[
https://issues.apache.org/jira/browse/PIG-2573?page=com.atlassian.jira.plugin.system.issuetabpanels:comment-tabpanel&focusedCommentId=13227280#comment-13227280
]
Dmitriy V. Ryaboy commented on PIG-2573:
----------------------------------------
Nice work, Travis.
Tests pass.
I think we might as well take PigStorageWithStatistics and move it into
PigStorage. Might make sense to save a transient LRU map of location->stats in
case getStats gets called a few times, so we don't keep hitting the NN for file
sizes over and over.
It looks like the current behavior is that if you have multiple POLoads, and
only a subset of them implement LoadMetadata and return non-0 size, FS is used.
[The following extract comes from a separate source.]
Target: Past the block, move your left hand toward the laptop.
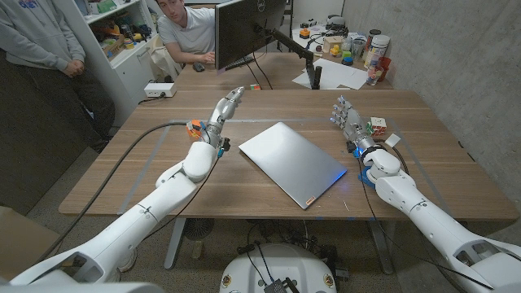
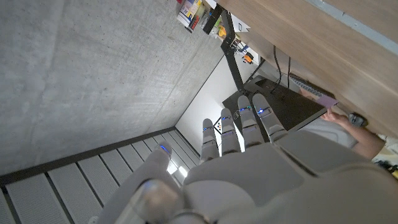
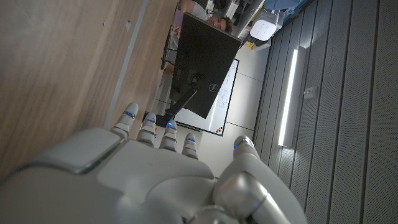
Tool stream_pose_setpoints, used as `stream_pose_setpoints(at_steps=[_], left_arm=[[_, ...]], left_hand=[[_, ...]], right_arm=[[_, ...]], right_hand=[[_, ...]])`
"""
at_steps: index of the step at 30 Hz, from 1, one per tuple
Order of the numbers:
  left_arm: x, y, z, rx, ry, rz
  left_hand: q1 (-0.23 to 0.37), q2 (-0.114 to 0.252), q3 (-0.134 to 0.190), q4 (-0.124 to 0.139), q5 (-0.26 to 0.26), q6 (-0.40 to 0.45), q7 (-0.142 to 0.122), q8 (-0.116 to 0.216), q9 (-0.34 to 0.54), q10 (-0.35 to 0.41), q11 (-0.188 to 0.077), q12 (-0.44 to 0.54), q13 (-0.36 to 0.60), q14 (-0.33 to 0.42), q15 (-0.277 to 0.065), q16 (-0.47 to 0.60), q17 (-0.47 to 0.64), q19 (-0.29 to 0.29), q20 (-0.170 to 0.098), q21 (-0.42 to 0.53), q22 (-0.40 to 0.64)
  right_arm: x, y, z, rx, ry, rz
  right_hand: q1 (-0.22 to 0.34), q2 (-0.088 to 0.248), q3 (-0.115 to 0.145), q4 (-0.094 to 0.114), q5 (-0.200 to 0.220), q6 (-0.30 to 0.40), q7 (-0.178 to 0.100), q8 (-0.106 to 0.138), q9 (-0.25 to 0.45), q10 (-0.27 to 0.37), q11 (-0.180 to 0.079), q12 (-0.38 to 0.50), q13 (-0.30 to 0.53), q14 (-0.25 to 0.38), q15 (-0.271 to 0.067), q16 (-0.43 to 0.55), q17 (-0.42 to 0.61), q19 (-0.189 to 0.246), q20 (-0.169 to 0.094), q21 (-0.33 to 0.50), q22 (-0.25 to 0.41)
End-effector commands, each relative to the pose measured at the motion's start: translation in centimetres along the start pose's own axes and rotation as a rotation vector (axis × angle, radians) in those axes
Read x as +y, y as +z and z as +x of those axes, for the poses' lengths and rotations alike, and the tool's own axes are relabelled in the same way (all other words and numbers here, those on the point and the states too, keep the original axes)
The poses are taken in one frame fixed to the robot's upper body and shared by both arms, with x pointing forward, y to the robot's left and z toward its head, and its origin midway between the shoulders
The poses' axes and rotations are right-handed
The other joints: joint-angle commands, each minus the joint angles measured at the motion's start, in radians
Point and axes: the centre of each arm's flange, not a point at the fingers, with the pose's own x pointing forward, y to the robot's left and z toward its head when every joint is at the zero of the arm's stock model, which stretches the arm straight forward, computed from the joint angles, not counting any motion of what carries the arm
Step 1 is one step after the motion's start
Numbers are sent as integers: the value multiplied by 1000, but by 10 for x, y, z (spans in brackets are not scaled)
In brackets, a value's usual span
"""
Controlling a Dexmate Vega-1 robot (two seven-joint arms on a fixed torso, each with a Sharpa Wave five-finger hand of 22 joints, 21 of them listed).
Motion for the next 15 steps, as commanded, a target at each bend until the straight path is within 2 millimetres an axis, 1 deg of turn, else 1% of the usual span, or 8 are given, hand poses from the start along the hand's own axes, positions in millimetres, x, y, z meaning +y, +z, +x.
stream_pose_setpoints(at_steps=[1,3,7,9,10,12,14,15], left_arm=[[-30,60,-5,-114,35,365],[-38,67,-6,-130,26,456],[-46,72,-7,-141,15,508],[-53,77,-9,-157,9,597],[-57,78,-9,-161,2,617],[-59,78,-10,-166,-8,631],[-69,80,-11,-180,-36,675],[-69,80,-11,-180,-36,676]], left_hand=[[0,16,8,1,7,7,1,7,1,7,2,3,5,-1,6,5,5,0,8,5,4],[0,16,8,1,7,7,1,7,1,7,2,3,5,-1,6,5,5,0,8,5,4],[0,16,8,1,7,7,1,7,1,7,2,3,5,-1,6,5,5,0,8,5,4],[0,16,8,1,7,7,1,7,1,7,2,3,5,-1,6,5,5,0,8,5,4],[0,16,8,1,7,7,1,7,1,7,2,3,5,-1,6,5,5,0,8,5,4],[0,16,8,1,7,7,1,7,1,7,2,3,5,-1,6,5,5,0,8,5,4],[0,16,8,1,7,7,1,7,1,7,2,3,5,-1,6,5,5,0,8,5,4],[0,16,8,1,7,7,1,7,1,7,2,3,5,-1,6,5,5,0,8,5,4]], right_arm=[[-1,-1,0,-1,2,0],[-2,-1,0,-3,1,2],[-4,-1,-1,-5,2,3],[-5,-2,-2,-6,2,4],[-5,-2,-2,-6,1,7],[-5,-2,-2,-6,2,6],[-5,-3,-1,-6,5,4],[-5,-3,-1,-6,5,4]], right_hand=[[1,14,6,-2,4,2,-5,5,1,-1,0,3,5,-1,9,3,3,-53,8,3,5],[1,14,6,-2,4,2,-6,5,1,0,0,3,5,-1,8,2,3,-53,8,3,5],[1,14,6,-2,4,1,-7,5,1,1,3,3,5,0,8,3,3,-53,8,3,5],[0,14,6,-2,4,1,-7,5,1,0,3,3,5,-1,8,3,3,-53,8,3,5],[0,14,6,-2,4,1,-7,5,1,-1,-3,3,5,-1,8,3,3,-53,8,3,5],[0,14,6,-2,4,1,-7,5,2,0,0,3,5,-1,8,3,3,-54,8,3,5],[-1,14,6,-2,4,1,-7,5,2,0,-1,3,5,-1,7,3,3,-54,8,3,5],[-1,14,6,-1,4,1,-7,5,2,0,0,3,5,-1,7,3,3,-54,8,2,5]])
Meaning, if I have 2 loaders, and one of them reports size and the other does
not, the first loader's reported size is ignored. That's ok (better than it is
now!) but not ideal. Perhaps we can move the logic of checking metadata or the
FS into the inner loop of getInputSizeFromLoadMetadata?
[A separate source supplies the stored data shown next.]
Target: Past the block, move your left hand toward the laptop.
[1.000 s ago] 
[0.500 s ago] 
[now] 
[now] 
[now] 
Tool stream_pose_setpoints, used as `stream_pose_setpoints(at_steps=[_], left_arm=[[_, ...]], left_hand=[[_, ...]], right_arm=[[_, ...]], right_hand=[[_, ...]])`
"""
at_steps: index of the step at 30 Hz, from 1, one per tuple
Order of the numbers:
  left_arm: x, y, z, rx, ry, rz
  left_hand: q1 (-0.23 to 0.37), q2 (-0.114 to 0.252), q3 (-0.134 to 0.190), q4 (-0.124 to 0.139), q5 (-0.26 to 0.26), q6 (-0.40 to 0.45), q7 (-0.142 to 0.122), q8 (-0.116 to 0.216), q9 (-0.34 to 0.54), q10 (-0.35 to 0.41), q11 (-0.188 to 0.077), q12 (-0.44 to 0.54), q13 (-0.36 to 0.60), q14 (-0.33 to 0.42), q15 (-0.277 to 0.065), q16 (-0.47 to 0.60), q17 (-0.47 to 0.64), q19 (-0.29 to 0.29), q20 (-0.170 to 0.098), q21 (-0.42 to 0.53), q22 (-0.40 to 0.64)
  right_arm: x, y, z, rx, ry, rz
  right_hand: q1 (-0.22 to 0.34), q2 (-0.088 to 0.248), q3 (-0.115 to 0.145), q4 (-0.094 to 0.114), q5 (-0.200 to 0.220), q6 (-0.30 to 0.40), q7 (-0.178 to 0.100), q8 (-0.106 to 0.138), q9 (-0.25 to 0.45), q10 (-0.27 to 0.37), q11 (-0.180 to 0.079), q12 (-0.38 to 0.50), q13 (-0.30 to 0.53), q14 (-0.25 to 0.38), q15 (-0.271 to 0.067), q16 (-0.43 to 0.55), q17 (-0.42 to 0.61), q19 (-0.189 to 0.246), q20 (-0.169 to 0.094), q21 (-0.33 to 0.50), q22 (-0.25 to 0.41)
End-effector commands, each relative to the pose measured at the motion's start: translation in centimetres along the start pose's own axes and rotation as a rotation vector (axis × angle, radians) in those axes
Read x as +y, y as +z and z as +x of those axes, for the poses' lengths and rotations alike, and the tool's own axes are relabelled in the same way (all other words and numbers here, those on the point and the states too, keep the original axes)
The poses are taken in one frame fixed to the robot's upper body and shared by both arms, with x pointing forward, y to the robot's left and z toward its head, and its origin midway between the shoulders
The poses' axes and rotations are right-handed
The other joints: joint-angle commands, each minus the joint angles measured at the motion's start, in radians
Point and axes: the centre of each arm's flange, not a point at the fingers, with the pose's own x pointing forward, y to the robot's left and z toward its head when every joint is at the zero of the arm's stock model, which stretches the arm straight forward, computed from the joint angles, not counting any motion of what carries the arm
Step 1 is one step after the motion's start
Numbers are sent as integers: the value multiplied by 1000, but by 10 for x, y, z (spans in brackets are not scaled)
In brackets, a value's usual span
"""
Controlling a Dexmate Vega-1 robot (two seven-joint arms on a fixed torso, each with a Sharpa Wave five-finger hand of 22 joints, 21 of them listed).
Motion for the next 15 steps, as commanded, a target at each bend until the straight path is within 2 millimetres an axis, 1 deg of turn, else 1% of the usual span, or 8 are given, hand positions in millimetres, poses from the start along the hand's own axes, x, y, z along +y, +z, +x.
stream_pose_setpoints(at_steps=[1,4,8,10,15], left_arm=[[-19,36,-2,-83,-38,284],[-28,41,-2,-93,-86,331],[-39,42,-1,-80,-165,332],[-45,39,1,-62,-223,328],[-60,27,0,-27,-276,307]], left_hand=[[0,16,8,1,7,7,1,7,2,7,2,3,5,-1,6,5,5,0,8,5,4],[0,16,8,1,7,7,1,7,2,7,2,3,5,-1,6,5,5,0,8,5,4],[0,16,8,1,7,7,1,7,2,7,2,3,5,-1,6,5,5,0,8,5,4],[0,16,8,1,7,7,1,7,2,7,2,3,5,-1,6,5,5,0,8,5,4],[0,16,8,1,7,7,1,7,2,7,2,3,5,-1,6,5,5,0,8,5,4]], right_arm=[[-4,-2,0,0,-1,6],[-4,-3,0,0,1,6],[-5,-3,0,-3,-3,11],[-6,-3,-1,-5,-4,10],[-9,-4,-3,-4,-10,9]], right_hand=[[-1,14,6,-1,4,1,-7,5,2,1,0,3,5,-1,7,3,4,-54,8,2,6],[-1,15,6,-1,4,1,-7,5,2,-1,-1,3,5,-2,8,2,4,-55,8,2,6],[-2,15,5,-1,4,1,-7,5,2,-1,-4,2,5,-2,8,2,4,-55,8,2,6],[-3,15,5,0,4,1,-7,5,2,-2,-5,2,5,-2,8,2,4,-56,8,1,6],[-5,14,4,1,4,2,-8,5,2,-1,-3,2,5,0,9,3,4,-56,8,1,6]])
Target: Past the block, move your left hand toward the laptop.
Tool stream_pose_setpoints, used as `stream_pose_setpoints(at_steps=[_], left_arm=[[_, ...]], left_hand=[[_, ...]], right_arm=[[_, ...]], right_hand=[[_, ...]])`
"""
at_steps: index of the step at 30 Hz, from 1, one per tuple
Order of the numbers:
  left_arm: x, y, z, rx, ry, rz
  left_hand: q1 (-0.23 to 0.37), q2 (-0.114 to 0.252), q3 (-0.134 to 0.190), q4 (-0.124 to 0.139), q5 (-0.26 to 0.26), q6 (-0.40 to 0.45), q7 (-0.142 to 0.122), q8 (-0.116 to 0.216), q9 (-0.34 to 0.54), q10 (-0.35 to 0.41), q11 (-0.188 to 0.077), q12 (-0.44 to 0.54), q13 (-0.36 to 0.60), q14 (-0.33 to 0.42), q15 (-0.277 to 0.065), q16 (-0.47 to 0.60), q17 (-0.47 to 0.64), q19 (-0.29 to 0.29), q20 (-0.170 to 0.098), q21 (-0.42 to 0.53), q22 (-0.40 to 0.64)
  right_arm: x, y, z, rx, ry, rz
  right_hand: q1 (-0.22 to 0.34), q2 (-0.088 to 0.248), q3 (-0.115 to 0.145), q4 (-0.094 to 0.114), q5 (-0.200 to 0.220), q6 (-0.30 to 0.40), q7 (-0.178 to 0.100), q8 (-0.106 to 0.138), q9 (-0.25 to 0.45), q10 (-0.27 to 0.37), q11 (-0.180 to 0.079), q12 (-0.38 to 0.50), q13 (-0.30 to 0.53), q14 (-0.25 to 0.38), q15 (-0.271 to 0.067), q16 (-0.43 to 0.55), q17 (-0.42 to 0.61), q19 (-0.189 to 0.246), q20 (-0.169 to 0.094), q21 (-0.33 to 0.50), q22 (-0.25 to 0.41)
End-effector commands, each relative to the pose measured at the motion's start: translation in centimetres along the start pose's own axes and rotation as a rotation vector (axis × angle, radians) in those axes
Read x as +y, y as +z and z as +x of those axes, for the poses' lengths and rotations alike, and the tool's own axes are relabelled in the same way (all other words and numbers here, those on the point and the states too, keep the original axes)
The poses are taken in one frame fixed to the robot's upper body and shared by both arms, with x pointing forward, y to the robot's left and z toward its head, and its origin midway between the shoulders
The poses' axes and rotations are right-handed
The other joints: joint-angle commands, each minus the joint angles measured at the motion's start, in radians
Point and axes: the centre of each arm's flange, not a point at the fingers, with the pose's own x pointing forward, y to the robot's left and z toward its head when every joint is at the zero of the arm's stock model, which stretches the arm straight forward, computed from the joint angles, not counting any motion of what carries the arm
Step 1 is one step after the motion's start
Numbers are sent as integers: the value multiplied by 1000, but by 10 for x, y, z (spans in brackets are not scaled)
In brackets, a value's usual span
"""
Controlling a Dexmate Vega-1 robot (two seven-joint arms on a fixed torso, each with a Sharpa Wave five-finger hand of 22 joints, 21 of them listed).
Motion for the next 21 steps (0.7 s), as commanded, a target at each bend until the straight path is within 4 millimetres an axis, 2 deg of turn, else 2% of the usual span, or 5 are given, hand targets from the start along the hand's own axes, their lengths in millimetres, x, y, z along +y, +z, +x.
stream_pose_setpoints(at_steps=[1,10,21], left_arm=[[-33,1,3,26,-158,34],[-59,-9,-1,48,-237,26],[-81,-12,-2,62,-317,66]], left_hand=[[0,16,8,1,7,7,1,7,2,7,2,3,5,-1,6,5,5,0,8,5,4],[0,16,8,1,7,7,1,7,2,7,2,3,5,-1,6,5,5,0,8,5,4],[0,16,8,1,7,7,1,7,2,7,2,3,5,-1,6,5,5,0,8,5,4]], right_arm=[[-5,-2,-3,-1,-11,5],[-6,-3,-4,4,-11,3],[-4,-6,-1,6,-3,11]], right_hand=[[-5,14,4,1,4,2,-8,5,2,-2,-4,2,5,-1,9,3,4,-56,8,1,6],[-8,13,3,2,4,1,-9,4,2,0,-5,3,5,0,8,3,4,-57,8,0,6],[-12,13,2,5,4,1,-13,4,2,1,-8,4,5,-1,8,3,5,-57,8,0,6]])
Also, just stylistically, lets rename that method to getInputSizeFromMetadata
(more readable, and refers to the concept, not an interface).
> Automagically setting parallelism based on input file size does not work with
> HCatalog
> --------------------------------------------------------------------------------------
>
> Key: PIG-2573
> URL: https://issues.apache.org/jira/browse/PIG-2573
> Project: Pig
> Issue Type: Bug
> Reporter: Travis Crawford
> Assignee: Travis Crawford
> Attachments: PIG-2573_get_size_from_stats_if_possible.diff,
> PIG-2573_move_getinputbytes_to_loadfunc.diff
>
>
> PIG-2334 was helpful in understanding this issue. Short version is input file
> size is only computed if the path begins with a whitelisted prefix, currently:
> * /
> * hdfs:
> * file:
> * s3n:
> As HCatalog locations use the form {{dbname.tablename}} the input file size
> is not computed, and the size-based parallelism optimization breaks.
> DETAILS:
> I discovered this issue comparing two runs on the same script, one loading
> regular HDFS paths, and one with HCatalog db.table names. I just happened to
> notice the "Setting number of reducers" line difference.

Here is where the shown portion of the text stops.